Video content budgets in India, Korea and Southeast Asia grew 21% to $10.4 billion in 2021, and are expected to rise 15% to $12 billion in 2022, according to a report. Media Partners Asia (MPA) report.
Investment in Asian content surged last year as major operators “rebuilt content pipelines after the first waves of Covid depleted programming inventories in 2020”, according to the report titled Asia Video Content Dynamics 2022. .
The report tracks content consumption, investment and production costs in seven key Asian markets: India, Indonesia, South Korea, Malaysia, Philippines, Thailand and Vietnam. Figures include investments in free-to-air (FTA), pay-TV, online video and cinema.
All of these verticals are growing, with the exception of motion pictures, which saw investment contract 2% as pandemic restrictions delayed releases in many markets. However, film investment is expected to increase by 140% in 2022 as theaters begin showing new locally produced films.
Pay-TV was the largest vertical in 2021 – accounting for 46% of the industry’s total content investment – reflecting the strength of the pay-TV sectors in India and Korea.
OTT content was the fastest growing vertical, up 83% year over year to become the second largest vertical with 26% of industry investment. FTA ranked third with 25% of the total.
Korea and India were the largest content investment markets with a combined total of $7.4 billion; generating particularly strong growth in OTT investments. Other markets reach between $400 and $900 million each, with Thailand and Indonesia also contributing significantly to the growth of OTT investments.
The report revealed that growth will continue in 2022, albeit at a slower pace, with investment up around 15% to $12 billion. Again, India and Korea drove the bulk of the increase, but all markets and verticals are expected to grow. Investment in online video content will increase by nearly $700 million.
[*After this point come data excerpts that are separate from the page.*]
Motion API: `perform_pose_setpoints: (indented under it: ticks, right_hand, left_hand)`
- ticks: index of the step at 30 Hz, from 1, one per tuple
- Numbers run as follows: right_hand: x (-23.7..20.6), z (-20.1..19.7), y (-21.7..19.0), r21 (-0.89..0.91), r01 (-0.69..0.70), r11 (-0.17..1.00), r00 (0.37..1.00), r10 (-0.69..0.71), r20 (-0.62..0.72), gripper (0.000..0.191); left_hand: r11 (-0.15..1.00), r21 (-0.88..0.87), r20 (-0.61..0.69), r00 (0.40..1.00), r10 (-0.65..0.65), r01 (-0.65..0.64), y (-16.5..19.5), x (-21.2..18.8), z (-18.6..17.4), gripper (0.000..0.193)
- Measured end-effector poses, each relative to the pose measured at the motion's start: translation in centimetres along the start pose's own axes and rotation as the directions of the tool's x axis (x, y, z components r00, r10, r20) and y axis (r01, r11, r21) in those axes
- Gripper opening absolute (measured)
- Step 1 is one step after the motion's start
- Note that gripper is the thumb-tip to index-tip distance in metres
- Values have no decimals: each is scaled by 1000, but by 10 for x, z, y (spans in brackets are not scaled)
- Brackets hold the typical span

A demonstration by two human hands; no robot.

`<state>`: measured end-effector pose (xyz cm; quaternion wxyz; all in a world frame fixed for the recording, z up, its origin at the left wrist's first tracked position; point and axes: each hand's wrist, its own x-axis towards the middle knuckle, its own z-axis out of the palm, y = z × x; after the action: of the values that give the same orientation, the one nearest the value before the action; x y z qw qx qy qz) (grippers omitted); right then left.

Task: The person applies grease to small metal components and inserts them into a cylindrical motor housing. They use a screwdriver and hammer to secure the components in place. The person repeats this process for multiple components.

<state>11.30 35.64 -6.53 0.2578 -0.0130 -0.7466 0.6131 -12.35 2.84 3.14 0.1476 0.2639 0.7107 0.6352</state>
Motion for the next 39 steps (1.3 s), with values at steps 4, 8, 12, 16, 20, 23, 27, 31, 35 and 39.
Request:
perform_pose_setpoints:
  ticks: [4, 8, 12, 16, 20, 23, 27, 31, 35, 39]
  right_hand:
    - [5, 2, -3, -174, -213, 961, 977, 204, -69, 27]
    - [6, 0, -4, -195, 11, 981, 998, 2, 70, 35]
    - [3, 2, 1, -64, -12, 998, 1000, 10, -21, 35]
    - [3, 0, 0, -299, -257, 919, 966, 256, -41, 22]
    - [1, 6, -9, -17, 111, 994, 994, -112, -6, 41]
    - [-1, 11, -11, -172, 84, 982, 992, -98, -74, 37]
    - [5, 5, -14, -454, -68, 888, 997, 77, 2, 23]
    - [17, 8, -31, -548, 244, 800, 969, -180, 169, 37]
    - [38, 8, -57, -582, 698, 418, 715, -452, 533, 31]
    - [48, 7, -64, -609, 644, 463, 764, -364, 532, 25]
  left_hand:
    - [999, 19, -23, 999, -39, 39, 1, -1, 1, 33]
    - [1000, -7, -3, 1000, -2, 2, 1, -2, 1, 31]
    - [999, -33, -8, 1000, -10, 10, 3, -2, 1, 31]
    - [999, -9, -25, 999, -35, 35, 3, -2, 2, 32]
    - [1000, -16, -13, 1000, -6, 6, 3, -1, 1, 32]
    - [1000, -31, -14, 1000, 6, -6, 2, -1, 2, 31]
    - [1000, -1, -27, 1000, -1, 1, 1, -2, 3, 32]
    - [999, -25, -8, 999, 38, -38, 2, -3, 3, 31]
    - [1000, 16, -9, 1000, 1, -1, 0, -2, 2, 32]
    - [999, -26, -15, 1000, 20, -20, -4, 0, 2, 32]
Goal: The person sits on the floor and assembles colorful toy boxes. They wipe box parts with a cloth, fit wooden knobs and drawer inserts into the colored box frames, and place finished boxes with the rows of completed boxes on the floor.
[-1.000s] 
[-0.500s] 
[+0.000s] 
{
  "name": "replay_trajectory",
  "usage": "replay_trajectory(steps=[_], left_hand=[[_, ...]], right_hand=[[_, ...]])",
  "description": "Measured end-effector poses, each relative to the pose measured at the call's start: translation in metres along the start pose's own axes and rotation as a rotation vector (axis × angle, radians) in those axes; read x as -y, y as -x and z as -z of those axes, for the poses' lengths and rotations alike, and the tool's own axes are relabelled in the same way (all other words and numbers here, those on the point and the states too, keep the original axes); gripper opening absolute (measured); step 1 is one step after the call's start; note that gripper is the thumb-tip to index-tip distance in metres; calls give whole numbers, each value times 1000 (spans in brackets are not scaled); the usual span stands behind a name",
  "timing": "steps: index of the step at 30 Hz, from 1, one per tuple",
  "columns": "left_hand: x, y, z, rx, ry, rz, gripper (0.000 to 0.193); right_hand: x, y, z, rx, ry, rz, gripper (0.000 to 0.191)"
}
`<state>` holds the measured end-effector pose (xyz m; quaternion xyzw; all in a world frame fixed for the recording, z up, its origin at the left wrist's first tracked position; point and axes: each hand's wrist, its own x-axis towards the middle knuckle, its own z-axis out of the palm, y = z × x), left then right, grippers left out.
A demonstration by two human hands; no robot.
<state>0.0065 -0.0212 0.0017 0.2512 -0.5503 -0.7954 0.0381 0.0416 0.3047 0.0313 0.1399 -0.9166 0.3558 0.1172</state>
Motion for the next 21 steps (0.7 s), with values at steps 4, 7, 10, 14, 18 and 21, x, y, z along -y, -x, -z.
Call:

“Inflation, particularly with online originals, is clearly a factor driving up content costs. Operators, broadcasters and online video producers need to see that higher budgets translate into more premium; otherwise cost increases will not be sustainable,” MPA Vice Chairman Stephen Laslocky said, commenting on the report.
“Internationally successful programs remain the Holy Grail content license that so far only Korean dramas and some anime as well as US and UK content have achieved sustained success. Some Thai content has achieved success outside of Thailand. Quality production values, solid youth-focused storylines online will be the building blocks of future investment strategies.
Laslocky also said the expansion of the online video sector “has been a boon for independent producers” as profit margins have stabilized at 10% or more across much of the region.
“More can be done to support independent producers, including additional compensation for original concepts, commensurate rewards for breakout successes, and expanded use of pipeline deals (which allows producers to recover overhead costs from more reliably). In exchange, producers must be transparent with production costs. Commissioners must be willing and able to verify costs.
The report also revealed that television ratings continued to decline as viewers switched to online video. However, video consumption remains biased towards UGC platforms (YouTube, TikTok etc) which represent 95% of consumption in Vietnam and 82% in Korea.